One long stride took Linc to the doorway. He took aim but the lights blinded him. He missed a few shots, then made two. The spotlights shattered into sparks and went black.
“Now!”
He stuck the gun into his pants and grabbed her hand. They stumbled over the cratered path. Kehoe opened fire and missed again. Kenzie tripped and went down. Linc yanked her up.
Another shot rang out. The impact knocked Kenzie from his grip and left her rolling in the dust, stunned and gasping. He bent down and felt her legs for fresh blood, then her torso. Nothing. His hands slipped under the vest. Still nothing. The vest had taken the hit, not her. They’d picked one good one. That was something.
His vest—open question. Linc knew it was a matter of time until he was shot. A psychopath like Kehoe would want him to see Kenzie get hurt first.
Cold fury flooded him.
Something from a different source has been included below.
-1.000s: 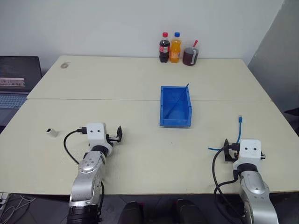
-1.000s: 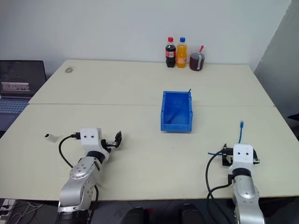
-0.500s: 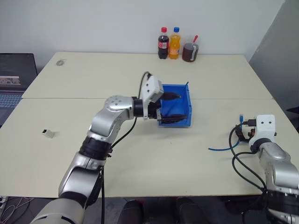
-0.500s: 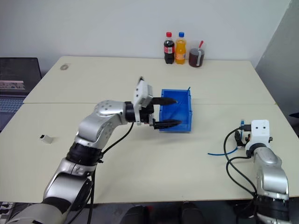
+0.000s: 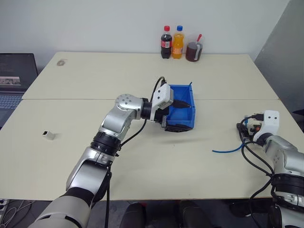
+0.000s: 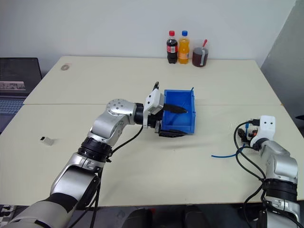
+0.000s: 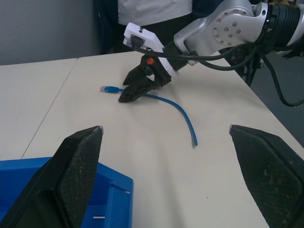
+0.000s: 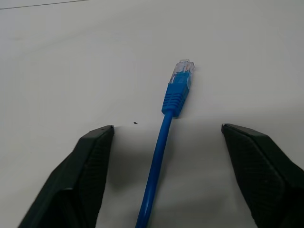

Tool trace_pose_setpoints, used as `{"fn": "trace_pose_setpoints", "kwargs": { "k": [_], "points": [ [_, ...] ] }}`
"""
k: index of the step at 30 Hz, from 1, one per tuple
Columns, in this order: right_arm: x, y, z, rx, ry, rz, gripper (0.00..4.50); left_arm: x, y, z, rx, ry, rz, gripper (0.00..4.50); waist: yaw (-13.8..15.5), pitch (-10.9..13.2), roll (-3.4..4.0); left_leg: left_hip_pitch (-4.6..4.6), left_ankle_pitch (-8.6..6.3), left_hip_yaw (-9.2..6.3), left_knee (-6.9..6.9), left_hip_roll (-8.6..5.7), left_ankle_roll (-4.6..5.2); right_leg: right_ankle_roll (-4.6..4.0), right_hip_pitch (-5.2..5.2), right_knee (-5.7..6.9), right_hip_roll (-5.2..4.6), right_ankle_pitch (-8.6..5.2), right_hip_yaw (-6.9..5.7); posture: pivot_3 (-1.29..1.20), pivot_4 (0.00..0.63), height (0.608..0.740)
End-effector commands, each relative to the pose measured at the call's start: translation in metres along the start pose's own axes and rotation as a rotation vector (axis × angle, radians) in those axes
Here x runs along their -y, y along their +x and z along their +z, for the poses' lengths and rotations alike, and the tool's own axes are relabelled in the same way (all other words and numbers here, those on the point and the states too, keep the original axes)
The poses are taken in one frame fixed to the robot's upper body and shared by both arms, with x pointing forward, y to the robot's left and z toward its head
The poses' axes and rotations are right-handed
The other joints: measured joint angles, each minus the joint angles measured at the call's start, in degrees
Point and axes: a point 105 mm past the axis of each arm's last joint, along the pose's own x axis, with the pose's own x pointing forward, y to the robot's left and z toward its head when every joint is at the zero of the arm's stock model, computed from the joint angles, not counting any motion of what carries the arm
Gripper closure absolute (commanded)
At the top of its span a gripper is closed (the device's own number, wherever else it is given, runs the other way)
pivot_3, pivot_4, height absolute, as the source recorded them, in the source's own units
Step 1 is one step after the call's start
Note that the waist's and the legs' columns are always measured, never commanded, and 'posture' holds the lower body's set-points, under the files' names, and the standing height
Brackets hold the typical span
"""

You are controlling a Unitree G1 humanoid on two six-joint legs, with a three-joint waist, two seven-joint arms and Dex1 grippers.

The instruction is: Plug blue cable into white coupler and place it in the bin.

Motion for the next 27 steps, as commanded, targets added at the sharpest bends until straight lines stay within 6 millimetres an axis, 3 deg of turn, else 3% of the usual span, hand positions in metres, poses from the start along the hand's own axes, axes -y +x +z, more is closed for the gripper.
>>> {"fn": "trace_pose_setpoints", "kwargs": {
  "k": [1, 10, 12, 16, 20, 25, 27],
  "points": [
    [-0.010, -0.002, -0.001, 0.007, -0.008, 0.039, 1.78, -0.001, -0.002, 0.015, 0.016, 0.052, -0.010, 0.00, -0.02, 0.00, 0.00, 0.00, 0.00, 0.00, 0.00, 0.00, 0.00, 0.00, 0.00, 0.00, 0.00, 0.00, 0.00, 0.00, 0.150, 0.740],
    [-0.011, -0.002, -0.005, 0.006, -0.062, 0.044, 4.14, 0.006, 0.001, 0.017, 0.021, 0.038, -0.043, 0.00, -0.13, 0.00, 0.00, 0.02, 0.00, 0.00, 0.05, 0.01, 0.00, 0.00, 0.00, 0.06, 0.01, 0.00, 0.00, 0.00, 0.150, 0.740],
    [-0.010, -0.002, -0.003, 0.009, -0.066, 0.044, 4.43, 0.007, 0.000, 0.016, 0.019, 0.027, -0.046, 0.00, -0.10, -0.01, 0.00, 0.02, 0.00, -0.01, 0.07, 0.01, 0.00, 0.00, 0.00, 0.07, 0.01, 0.01, -0.01, 0.00, 0.150, 0.740],
    [-0.006, -0.002, -0.004, 0.000, -0.081, 0.034, 4.43, 0.012, -0.002, 0.013, 0.024, 0.005, -0.052, 0.00, -0.09, -0.01, 0.01, 0.01, 0.00, 0.00, 0.12, 0.01, 0.00, 0.01, 0.01, 0.09, 0.01, 0.01, 0.00, 0.00, 0.150, 0.740],
    [-0.016, -0.006, 0.005, -0.009, -0.150, 0.102, 4.43, 0.035, -0.015, 0.004, 0.035, 0.005, -0.086, 0.00, -0.16, -0.04, 0.06, 0.01, 0.00, 0.00, 0.13, 0.03, 0.00, 0.01, 0.01, 0.09, 0.01, 0.02, 0.03, 0.00, 0.150, 0.740],
    [-0.062, -0.031, 0.037, 0.021, -0.229, 0.453, 4.43, 0.041, -0.050, 0.000, 0.059, 0.013, 0.084, 0.00, -0.24, 0.03, 0.18, 0.03, 0.01, -0.12, 0.14, 0.12, -0.01, -0.01, -0.02, 0.13, 0.03, 0.02, 0.06, 0.00, 0.150, 0.740],
    [-0.101, -0.063, 0.048, -0.014, -0.247, 0.783, 4.43, 0.048, -0.072, -0.003, 0.049, -0.001, 0.191, 0.00, -0.26, 0.05, 0.23, 0.00, 0.01, -0.19, 0.18, 0.11, 0.00, -0.01, 0.00, 0.15, 0.04, 0.03, 0.02, 0.00, 0.150, 0.740]
  ]
}}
He swept her up in his arms and carried her at a dead run to the rock wall. Kenzie had a few seconds to get her breath back. She twisted free the second they got there, grabbing the first handhold and heading up.
“Go for it,” he muttered. He was right behind her, then to the side. Halfway up. Three-quarters. The darkness helped.
They reached the top of the wall and hauled themselves up and over onto a catwalk, lying flat.
Kenzie lifted her head and cursed. Linc looked where she was staring and saw Vic Kehoe. The other man smiled.
The rifle he’d used to take potshots at them was slung over his back. There was a .357 in his hand.
“Who wants to go first?” he asked nastily.
Linc put his hand over Kenzie’s. He could hear her raw-throated breathing. She’d swallowed dust when she hit the path. His heart banged in his chest.
The catwalk creaked. Kehoe took a shooting stance. “Answer me.” The barrel of the big gun moved from Kenzie to Linc.